Action item:
Please repeat the records below exactly, skipping any pictures.
────────────────────
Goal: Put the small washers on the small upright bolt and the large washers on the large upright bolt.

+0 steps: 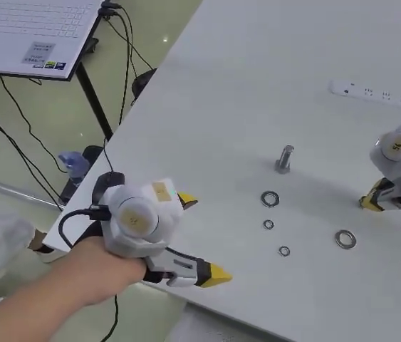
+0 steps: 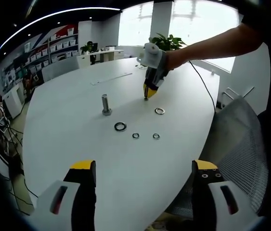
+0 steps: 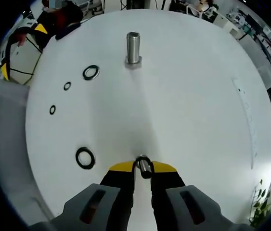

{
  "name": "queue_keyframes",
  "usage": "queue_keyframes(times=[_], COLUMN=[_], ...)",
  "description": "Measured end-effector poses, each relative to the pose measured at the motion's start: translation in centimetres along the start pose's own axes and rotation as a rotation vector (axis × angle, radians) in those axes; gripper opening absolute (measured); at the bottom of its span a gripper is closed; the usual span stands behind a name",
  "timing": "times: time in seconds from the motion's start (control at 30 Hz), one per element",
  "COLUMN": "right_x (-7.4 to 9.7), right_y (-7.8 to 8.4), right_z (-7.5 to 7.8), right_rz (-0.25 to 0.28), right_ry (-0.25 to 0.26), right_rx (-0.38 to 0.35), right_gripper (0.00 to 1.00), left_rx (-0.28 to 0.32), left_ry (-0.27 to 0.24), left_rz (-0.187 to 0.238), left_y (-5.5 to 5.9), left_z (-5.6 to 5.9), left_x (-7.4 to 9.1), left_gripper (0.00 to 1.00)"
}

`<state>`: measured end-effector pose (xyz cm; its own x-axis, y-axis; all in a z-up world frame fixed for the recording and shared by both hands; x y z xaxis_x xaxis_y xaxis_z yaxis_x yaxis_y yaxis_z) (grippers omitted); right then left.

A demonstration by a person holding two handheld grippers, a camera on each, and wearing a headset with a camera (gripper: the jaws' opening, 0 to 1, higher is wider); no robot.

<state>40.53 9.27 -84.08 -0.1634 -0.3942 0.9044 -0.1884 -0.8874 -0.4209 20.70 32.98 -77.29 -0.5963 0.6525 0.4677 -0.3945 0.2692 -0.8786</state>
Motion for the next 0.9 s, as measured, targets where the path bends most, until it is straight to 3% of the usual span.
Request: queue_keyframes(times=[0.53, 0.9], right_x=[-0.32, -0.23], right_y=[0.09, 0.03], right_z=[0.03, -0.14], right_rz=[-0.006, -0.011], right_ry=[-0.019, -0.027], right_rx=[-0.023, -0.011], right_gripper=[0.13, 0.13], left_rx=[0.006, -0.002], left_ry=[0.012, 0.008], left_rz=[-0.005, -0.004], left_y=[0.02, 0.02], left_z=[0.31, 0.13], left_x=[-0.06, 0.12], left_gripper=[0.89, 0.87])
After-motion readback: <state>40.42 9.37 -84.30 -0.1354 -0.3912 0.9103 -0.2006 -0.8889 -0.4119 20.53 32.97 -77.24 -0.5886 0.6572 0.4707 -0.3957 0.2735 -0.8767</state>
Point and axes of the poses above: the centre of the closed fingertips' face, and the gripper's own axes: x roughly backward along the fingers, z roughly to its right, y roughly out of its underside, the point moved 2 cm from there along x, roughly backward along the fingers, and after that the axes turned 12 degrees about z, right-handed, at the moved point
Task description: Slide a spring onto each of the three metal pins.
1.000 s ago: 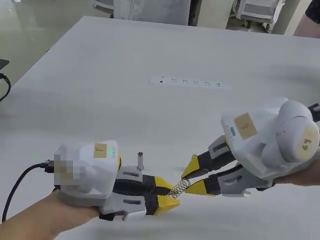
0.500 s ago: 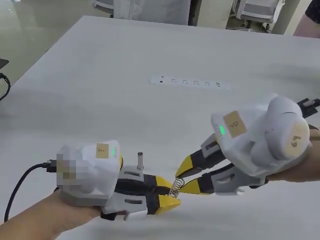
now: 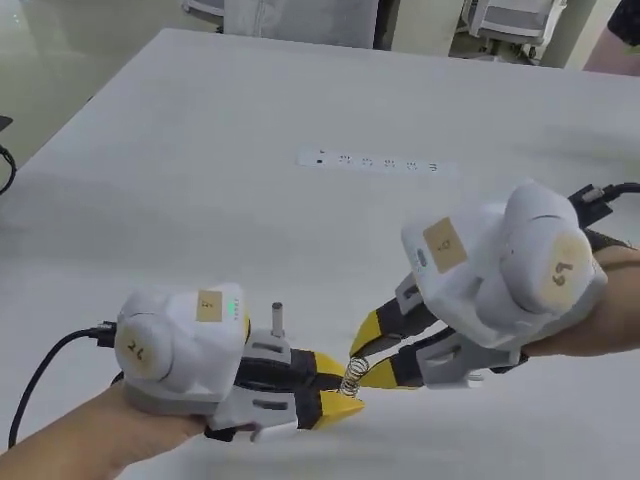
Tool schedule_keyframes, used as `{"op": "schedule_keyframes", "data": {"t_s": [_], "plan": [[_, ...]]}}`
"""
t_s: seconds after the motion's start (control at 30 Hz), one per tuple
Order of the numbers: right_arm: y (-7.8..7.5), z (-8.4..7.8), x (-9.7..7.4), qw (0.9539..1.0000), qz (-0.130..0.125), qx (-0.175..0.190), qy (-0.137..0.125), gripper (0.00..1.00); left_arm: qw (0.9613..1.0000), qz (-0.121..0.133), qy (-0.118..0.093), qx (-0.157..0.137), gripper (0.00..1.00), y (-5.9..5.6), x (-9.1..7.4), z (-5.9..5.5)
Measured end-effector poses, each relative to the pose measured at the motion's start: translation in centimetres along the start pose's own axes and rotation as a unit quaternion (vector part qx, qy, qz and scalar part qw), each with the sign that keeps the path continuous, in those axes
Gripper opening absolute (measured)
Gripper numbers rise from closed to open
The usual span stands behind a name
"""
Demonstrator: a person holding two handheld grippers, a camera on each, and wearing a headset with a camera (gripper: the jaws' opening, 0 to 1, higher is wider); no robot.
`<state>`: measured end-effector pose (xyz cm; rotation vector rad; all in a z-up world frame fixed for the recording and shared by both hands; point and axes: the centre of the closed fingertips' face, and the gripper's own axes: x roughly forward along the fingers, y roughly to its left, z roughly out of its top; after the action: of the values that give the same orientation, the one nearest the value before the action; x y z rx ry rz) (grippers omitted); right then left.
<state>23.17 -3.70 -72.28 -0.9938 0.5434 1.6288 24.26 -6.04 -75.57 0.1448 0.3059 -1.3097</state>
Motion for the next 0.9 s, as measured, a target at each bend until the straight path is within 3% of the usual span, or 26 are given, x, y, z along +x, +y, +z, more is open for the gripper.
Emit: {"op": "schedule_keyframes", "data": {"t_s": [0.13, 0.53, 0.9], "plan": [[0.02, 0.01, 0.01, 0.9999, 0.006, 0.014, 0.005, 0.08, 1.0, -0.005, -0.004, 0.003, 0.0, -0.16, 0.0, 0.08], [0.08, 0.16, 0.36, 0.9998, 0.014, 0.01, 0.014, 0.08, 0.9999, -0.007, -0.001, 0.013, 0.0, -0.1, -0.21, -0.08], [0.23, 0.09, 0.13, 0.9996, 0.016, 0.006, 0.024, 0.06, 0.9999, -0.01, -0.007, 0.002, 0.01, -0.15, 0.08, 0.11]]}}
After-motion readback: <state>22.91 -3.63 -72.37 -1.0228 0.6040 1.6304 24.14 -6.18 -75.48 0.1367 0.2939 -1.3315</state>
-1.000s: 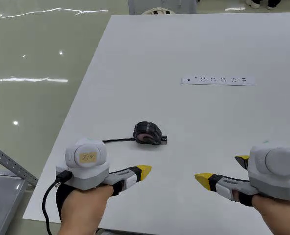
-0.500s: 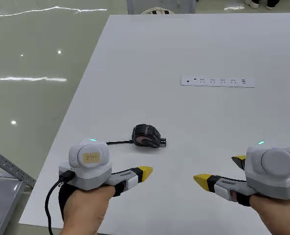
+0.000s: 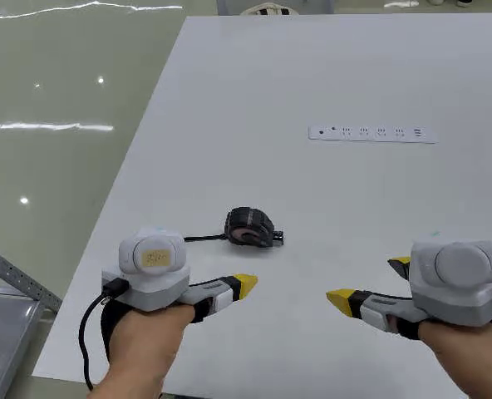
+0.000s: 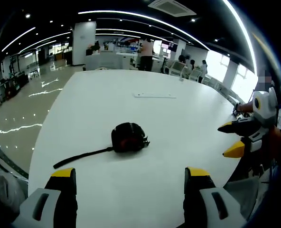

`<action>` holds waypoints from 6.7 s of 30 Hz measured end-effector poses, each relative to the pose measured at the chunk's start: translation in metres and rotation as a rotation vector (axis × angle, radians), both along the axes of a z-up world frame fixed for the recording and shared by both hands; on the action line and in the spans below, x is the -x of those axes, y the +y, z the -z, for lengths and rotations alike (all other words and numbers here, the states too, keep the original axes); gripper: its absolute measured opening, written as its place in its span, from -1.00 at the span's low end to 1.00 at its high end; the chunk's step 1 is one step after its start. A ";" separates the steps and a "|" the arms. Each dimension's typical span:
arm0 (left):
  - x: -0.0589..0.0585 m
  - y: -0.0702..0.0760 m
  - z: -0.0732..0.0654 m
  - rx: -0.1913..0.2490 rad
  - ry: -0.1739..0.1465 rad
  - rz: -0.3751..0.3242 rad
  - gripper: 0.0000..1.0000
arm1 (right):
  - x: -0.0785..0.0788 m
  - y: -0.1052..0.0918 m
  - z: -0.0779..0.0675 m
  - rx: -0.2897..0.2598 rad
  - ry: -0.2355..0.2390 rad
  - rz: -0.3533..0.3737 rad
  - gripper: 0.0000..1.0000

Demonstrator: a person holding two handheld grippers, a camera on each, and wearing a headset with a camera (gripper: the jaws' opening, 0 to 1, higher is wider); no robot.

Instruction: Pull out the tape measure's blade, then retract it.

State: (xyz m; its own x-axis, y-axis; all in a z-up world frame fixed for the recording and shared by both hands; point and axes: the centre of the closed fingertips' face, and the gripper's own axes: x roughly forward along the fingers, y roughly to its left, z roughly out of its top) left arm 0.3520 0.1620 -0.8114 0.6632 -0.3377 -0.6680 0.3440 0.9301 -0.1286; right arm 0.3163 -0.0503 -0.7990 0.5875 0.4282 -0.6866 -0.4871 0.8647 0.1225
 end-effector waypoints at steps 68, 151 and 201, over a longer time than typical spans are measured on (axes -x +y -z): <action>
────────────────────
Written answer:
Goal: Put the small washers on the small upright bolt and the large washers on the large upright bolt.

+0 steps: 
+0 steps: 
+0 steps: 

{
  "name": "queue_keyframes",
  "usage": "queue_keyframes(times=[_], COLUMN=[_], ...)",
  "description": "Measured end-effector poses, each relative to the pose measured at the motion's start: translation in centimetres along the start pose's own axes and rotation as a rotation vector (axis × angle, radians) in those axes; gripper opening absolute (measured); at the bottom of its span a gripper is closed; the usual span stands behind a name",
  "timing": "times: time in seconds from the motion's start (control at 30 Hz), one per element",
  "COLUMN": "right_x (-7.4 to 9.7), right_y (-7.8 to 8.4), right_z (-7.5 to 7.8), right_rz (-0.25 to 0.28), right_ry (-0.25 to 0.26), right_rx (-0.38 to 0.35), right_gripper (0.00 to 1.00), left_rx (-0.28 to 0.32), left_ry (-0.27 to 0.24), left_rz (-0.187 to 0.238), left_y (-5.5 to 5.9), left_z (-5.6 to 5.9), left_x (-7.4 to 9.1), left_gripper (0.00 to 1.00)"
}

`<state>`: measured end-effector pose (xyz cm; its own x-axis, y-axis; all in a z-up world frame fixed for the recording and shared by both hands; x y z xaxis_x xaxis_y xaxis_z yaxis_x yaxis_y yaxis_z) (grippers omitted); right then left.

A demonstration by a person holding two handheld grippers, a camera on each, and wearing a headset with a camera (gripper: the jaws' opening, 0 to 1, higher is wider); no robot.

<state>40.53 9.27 -84.08 -0.1634 -0.3942 0.9044 -0.1884 -0.8874 -0.4209 20.70 32.98 -77.29 -0.5963 0.6525 0.4677 -0.3945 0.2692 -0.8786</state>
Motion for the next 0.9 s, as measured, targets where the path bends most, until it is straight to 3% of the usual span.
Request: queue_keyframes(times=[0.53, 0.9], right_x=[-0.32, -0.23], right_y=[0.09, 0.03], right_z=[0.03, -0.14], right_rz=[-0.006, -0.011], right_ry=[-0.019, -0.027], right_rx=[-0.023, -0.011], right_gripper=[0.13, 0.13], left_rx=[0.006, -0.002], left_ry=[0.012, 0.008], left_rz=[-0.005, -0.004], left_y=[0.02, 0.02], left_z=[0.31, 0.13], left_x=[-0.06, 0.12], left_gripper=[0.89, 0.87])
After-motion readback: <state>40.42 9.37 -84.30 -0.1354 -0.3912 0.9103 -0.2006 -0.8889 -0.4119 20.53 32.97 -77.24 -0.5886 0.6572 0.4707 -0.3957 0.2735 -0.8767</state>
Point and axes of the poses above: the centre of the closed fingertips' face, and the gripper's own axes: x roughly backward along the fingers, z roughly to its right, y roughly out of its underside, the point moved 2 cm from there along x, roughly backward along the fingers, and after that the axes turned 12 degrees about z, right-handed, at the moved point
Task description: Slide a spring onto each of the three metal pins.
1.000 s ago: 
0.500 s ago: 
now: 
Tool schedule_keyframes, used as `{"op": "schedule_keyframes", "data": {"t_s": [_], "plan": [[_, ...]]}}`
"""
t_s: seconds after the motion's start (control at 30 Hz), one per tuple
Order of the numbers: right_arm: y (-7.8..7.5), z (-8.4..7.8), x (-9.7..7.4), qw (0.9539..1.0000), qz (-0.130..0.125), qx (-0.175..0.190), qy (-0.137..0.125), gripper (0.00..1.00); left_arm: qw (0.9613..1.0000), qz (-0.121..0.133), qy (-0.118..0.093), qx (-0.157..0.137), gripper (0.00..1.00), y (-5.9..5.6), x (-9.1..7.4), z (-5.9..5.5)
Measured end-effector poses, each relative to the pose measured at the motion's start: translation in centimetres along the start pose's own axes and rotation as a unit quaternion (vector part qx, qy, qz and scalar part qw), each with the sign that keeps the path continuous, in those axes
Gripper opening absolute (measured)
Gripper numbers rise from closed to open
The usual span stands behind a name
"""
Demonstrator: a person holding two handheld grippers, a camera on each, and wearing a headset with a camera (gripper: the jaws' opening, 0 to 1, higher is wider); no robot.
`<state>`: measured end-effector pose (xyz cm; rotation vector rad; all in a z-up world frame fixed for the recording and shared by both hands; point and axes: the centre of the closed fingertips' face, and the gripper's own axes: x roughly forward along the fingers, y roughly to its left, z roughly out of its top; after the action: of the values that give the same orientation, the one nearest the value before the action; x y z rx ry rz) (grippers omitted); right then left.
<state>23.17 -3.70 -72.28 -0.9938 0.5434 1.6288 24.26 -6.04 -75.57 0.1448 0.3059 -1.3097</state>
Motion for the next 0.9 s, as measured, a target at each bend until the straight path is within 3% of the usual span, or 26 are given, x, y, z along +x, +y, +z, more is open for the gripper.
Emit: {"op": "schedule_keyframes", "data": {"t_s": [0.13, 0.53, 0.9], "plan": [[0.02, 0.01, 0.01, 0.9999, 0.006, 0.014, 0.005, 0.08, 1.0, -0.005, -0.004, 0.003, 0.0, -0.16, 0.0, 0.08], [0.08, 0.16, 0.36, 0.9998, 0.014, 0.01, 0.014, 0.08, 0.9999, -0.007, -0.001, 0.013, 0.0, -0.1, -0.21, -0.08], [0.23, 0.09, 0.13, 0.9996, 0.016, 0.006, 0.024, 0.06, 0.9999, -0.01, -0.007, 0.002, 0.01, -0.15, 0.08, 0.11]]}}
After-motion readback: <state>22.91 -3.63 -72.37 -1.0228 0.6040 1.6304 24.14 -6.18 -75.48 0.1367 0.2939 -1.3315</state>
-1.000s: 
-0.500s: 
+0.000s: 
+0.000s: 

`<action>` holds waypoints from 6.7 s of 30 Hz measured end-effector poses, each relative to the pose measured at the chunk's start: translation in metres and rotation as a rotation vector (axis × angle, radians), both along the axes of a z-up world frame fixed for the recording and shared by both hands; on the action line and in the spans below, x is the -x of those axes, y the +y, z the -z, for lengths and rotations alike (all other words and numbers here, the states too, keep the original axes); gripper: its absolute measured opening, written as its place in its span, from -1.00 at the span's low end to 1.00 at its high end; the chunk's step 1 is one step after its start. A ";" separates the steps and a "|" the arms. Each dimension's typical span:
arm0 (left):
  - x: -0.0589..0.0585 m
  - y: -0.0702..0.0760 m
  - z: -0.0732..0.0654 m
  - rx: -0.1913..0.2490 rad
  - ry: -0.1739..0.1465 rad
  - rz: -0.3751..0.3242 rad
  - gripper: 0.0000..1.0000
arm1 (right):
  - x: -0.0785..0.0788 m
  - y: -0.1052..0.0918 m
  - z: -0.0779..0.0675 m
  - rx: -0.2897..0.2598 rad
  - ry: -0.2355..0.2390 rad
  - rz: -0.3533..0.3737 rad
  - gripper: 0.0000..1.0000

Demonstrator: a person holding two handheld grippers, a camera on each, and wearing a headset with a camera (gripper: the jaws' opening, 0 to 1, higher is wider); no robot.

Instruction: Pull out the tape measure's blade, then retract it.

State: (xyz m; its own x-axis, y-axis; all in a z-up world frame fixed for the recording and shared by both hands; point and axes: the centre of the closed fingertips' face, and the gripper's own axes: x roughly forward along the fingers, y roughly to its left, z roughly out of its top) left arm 0.3520 0.1620 -0.8114 0.6632 -0.3377 -0.6680 0.3440 0.9301 -0.1286; right arm 0.3163 -0.0503 -0.7990 0.5875 0.4282 -0.6866 -0.4871 0.8647 0.1225
 end-effector waypoints at steps 68, 151 and 201, over a longer time than typical spans are measured on (axes -x +y -z): <action>

The exercise requires nothing else.